All of which is to say that we plan to post occasional observations about price changes over time as a means of putting Abenomics — whose core strategy is to boost inflation — in perspective. First up: retort curry, meaning prepared curry topping in a pouch that is heated in a pan of boiling water. Except for noodles, it’s the most common instant meal in Japan and there are dozens of retort curry product lines. The volume of a single serving package is usually 200-210 grams, with higher end products topping out at ¥300 retail per piece. However, above the ¥100 price line, there really isn’t that much difference from one brand to another except maybe in terms of meat volume.
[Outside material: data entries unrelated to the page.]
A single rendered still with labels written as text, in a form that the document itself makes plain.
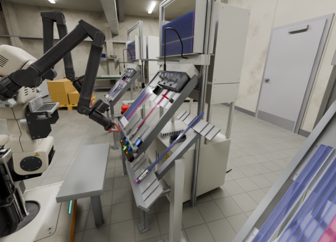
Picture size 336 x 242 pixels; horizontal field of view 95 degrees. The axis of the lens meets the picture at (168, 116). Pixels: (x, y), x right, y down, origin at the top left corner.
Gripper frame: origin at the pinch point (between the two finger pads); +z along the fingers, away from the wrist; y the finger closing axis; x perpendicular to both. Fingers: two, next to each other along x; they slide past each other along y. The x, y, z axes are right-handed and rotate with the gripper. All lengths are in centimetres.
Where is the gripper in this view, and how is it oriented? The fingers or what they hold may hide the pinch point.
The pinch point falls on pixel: (119, 130)
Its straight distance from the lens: 103.3
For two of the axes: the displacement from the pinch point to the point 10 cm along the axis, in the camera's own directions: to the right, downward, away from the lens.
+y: -4.7, -2.8, 8.4
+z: 6.4, 5.5, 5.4
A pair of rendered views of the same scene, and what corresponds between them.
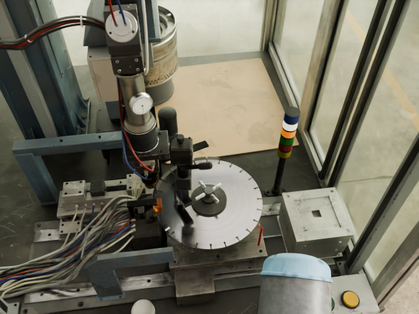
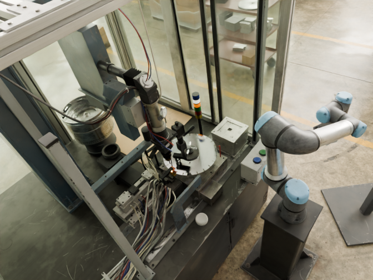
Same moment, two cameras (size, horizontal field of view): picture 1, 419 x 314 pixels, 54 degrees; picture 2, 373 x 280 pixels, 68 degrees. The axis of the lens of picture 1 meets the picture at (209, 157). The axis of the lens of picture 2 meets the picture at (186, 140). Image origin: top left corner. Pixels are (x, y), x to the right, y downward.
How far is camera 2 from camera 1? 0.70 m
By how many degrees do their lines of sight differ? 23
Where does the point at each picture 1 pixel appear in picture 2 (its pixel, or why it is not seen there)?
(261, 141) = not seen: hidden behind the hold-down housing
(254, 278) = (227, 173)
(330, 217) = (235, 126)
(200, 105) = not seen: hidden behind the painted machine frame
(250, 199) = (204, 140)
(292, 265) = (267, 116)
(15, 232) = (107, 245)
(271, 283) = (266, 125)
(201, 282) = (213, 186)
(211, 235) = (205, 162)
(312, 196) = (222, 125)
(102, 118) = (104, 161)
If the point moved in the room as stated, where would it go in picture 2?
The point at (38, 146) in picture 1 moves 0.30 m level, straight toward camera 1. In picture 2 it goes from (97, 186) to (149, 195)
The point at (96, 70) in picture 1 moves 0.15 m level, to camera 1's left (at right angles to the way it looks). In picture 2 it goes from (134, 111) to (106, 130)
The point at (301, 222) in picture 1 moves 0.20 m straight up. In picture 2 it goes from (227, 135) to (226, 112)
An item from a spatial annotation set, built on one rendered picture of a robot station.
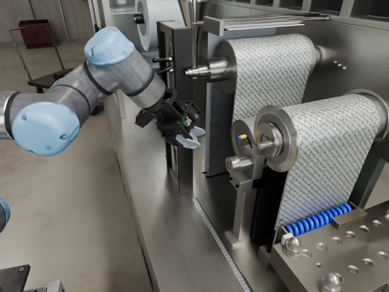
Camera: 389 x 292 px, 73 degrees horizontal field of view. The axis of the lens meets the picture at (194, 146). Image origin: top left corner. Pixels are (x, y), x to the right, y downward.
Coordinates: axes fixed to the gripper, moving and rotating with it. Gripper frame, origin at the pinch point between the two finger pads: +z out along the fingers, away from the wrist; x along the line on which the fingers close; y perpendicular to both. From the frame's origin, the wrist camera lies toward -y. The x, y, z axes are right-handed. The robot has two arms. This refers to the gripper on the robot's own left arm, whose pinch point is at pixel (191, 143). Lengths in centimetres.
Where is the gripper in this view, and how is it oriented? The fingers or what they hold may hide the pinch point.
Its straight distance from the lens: 71.2
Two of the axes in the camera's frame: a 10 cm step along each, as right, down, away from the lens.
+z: 5.0, 5.1, 7.0
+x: 3.5, -8.6, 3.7
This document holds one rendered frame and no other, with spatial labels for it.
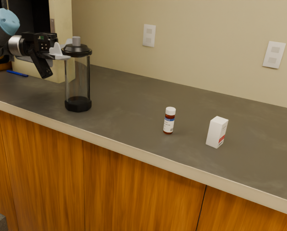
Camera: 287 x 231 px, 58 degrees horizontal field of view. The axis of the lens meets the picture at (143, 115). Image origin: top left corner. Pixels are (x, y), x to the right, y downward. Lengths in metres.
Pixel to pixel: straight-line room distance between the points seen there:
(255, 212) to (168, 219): 0.29
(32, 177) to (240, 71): 1.10
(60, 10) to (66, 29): 0.09
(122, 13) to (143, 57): 0.27
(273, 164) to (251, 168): 0.08
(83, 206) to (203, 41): 0.95
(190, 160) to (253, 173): 0.18
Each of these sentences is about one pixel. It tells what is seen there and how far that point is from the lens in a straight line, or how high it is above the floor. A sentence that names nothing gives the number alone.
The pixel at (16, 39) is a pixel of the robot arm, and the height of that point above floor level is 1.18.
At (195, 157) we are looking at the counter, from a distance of 0.79.
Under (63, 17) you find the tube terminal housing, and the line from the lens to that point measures 1.31.
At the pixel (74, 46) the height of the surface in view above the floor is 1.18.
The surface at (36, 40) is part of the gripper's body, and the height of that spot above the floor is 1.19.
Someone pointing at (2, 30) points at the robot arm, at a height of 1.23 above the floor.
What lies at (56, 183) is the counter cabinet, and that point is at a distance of 1.19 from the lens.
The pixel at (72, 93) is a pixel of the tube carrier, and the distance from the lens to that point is 1.00.
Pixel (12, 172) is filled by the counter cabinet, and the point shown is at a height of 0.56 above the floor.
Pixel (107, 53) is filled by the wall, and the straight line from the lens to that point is 1.64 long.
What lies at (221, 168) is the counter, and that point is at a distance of 0.78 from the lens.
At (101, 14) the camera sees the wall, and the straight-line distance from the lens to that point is 1.64.
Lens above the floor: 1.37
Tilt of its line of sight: 25 degrees down
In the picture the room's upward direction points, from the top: 5 degrees clockwise
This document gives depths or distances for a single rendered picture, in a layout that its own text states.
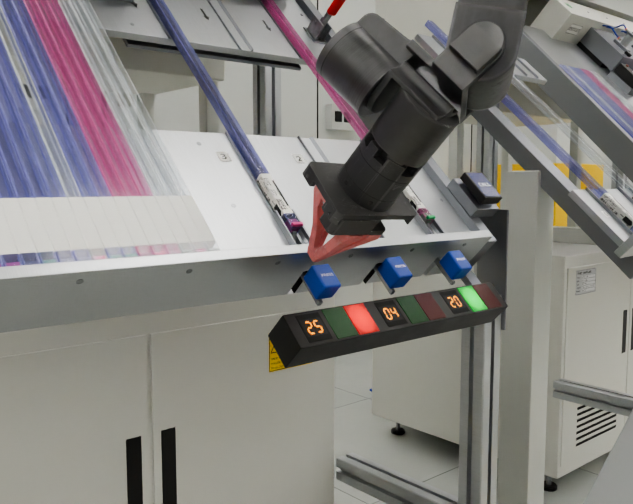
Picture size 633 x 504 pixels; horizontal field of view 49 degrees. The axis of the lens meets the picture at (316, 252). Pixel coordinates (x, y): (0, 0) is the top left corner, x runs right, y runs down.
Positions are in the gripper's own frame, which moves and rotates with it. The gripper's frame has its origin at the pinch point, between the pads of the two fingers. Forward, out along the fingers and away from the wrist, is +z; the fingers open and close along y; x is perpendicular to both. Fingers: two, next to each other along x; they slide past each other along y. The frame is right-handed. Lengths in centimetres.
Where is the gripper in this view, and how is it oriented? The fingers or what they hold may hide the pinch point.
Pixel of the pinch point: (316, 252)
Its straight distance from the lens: 68.9
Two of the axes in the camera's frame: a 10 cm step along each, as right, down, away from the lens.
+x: 4.3, 7.7, -4.7
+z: -4.9, 6.4, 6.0
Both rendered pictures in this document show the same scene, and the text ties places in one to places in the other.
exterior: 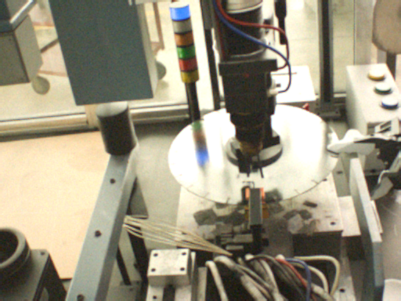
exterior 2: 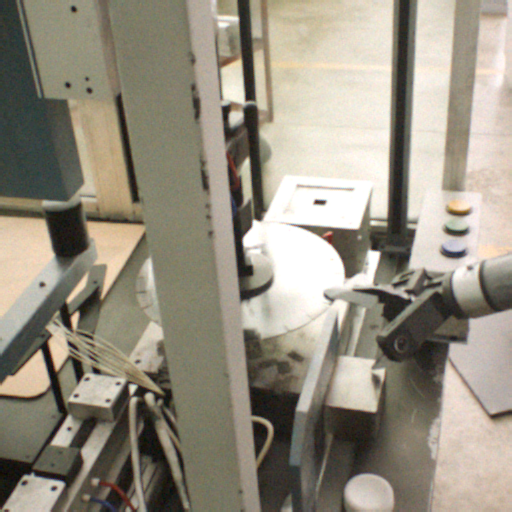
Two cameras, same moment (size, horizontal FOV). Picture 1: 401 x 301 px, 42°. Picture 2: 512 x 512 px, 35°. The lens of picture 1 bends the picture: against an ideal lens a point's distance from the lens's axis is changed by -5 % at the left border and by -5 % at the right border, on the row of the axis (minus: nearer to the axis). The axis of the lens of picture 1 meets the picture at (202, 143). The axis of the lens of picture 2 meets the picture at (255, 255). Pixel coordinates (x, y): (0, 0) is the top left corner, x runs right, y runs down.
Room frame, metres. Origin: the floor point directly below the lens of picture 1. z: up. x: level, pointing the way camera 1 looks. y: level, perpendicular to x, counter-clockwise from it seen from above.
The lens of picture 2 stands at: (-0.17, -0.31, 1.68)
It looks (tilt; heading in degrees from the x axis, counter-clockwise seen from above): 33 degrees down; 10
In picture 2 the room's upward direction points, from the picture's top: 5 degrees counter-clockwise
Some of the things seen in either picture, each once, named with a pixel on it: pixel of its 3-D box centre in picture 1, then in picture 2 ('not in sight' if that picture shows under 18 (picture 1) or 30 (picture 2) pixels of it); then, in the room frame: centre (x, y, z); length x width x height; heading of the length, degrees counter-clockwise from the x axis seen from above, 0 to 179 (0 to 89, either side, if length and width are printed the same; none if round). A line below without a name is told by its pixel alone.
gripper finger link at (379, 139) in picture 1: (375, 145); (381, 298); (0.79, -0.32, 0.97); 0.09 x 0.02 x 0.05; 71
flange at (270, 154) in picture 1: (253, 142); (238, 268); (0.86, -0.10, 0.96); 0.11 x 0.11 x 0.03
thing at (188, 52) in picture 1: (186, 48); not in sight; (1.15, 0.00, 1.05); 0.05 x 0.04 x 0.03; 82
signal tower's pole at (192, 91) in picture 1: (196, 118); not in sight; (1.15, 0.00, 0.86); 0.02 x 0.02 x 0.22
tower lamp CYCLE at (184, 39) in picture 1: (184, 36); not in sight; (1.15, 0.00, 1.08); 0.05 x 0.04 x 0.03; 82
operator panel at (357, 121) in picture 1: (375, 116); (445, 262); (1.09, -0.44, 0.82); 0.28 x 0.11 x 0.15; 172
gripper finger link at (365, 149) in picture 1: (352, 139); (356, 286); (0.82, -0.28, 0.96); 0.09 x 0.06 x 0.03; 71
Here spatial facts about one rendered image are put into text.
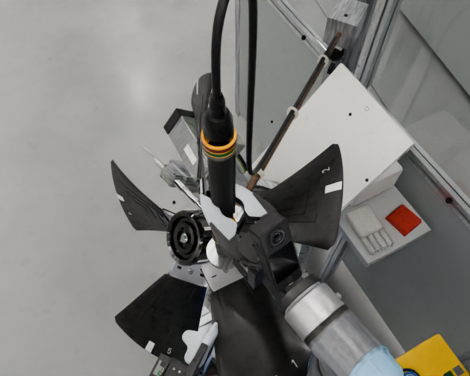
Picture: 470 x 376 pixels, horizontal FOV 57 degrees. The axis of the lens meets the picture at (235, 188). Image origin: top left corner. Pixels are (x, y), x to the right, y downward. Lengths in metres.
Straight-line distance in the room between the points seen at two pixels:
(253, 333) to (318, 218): 0.28
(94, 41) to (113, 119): 0.74
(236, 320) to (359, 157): 0.44
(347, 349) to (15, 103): 2.78
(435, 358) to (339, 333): 0.54
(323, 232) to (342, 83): 0.43
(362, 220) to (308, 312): 0.83
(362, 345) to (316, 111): 0.63
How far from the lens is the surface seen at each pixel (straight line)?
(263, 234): 0.54
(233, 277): 0.93
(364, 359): 0.58
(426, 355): 1.09
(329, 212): 0.75
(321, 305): 0.59
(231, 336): 0.91
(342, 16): 1.10
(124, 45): 3.26
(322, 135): 1.05
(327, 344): 0.59
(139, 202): 1.12
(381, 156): 0.98
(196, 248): 0.92
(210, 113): 0.49
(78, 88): 3.05
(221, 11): 0.42
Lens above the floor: 2.07
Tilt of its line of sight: 59 degrees down
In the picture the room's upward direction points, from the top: straight up
Below ¥100 is where the competition lies, and in that price range the most representative brand is House’s Kariya. Though the recommended retail price is ¥120, after the turn of the millennium Kariya usually retailed for about ¥98 in line with the “one coin” marketing strategy that said people tended to resist a product once its price floated above ¥100. Following deflationary patterns over the course of the decade, Kariya’s price actually dropped, first to ¥88 and then to ¥78, in discount and drug stores that specialized in bulk sales. The spread of such stores put pressure on regular supermarket chains to also reduce the price of Kariya, since it was so popular. Last weekend, we found it on sale at our local discount drug store for ¥68. That’s even cheaper than generic brands, which usually go for ¥296 for a set of four pouches. More significantly, the price of other brands of retort curry has also come down, and while none are as low as ¥68, more have drifted below the ¥100 line. This means a curry meal can actually cost less than two convenience store onigiri (¥200), the standard model for a cheap lunch, since a microwave package of prepared white rice is ¥80-¥90. Of course, non-instant curry, made from packaged roux, costs less per serving, but retort curry will likely become even more in demand with the projected increase in single-person households, and so we predict it will resist any inflationary pressure.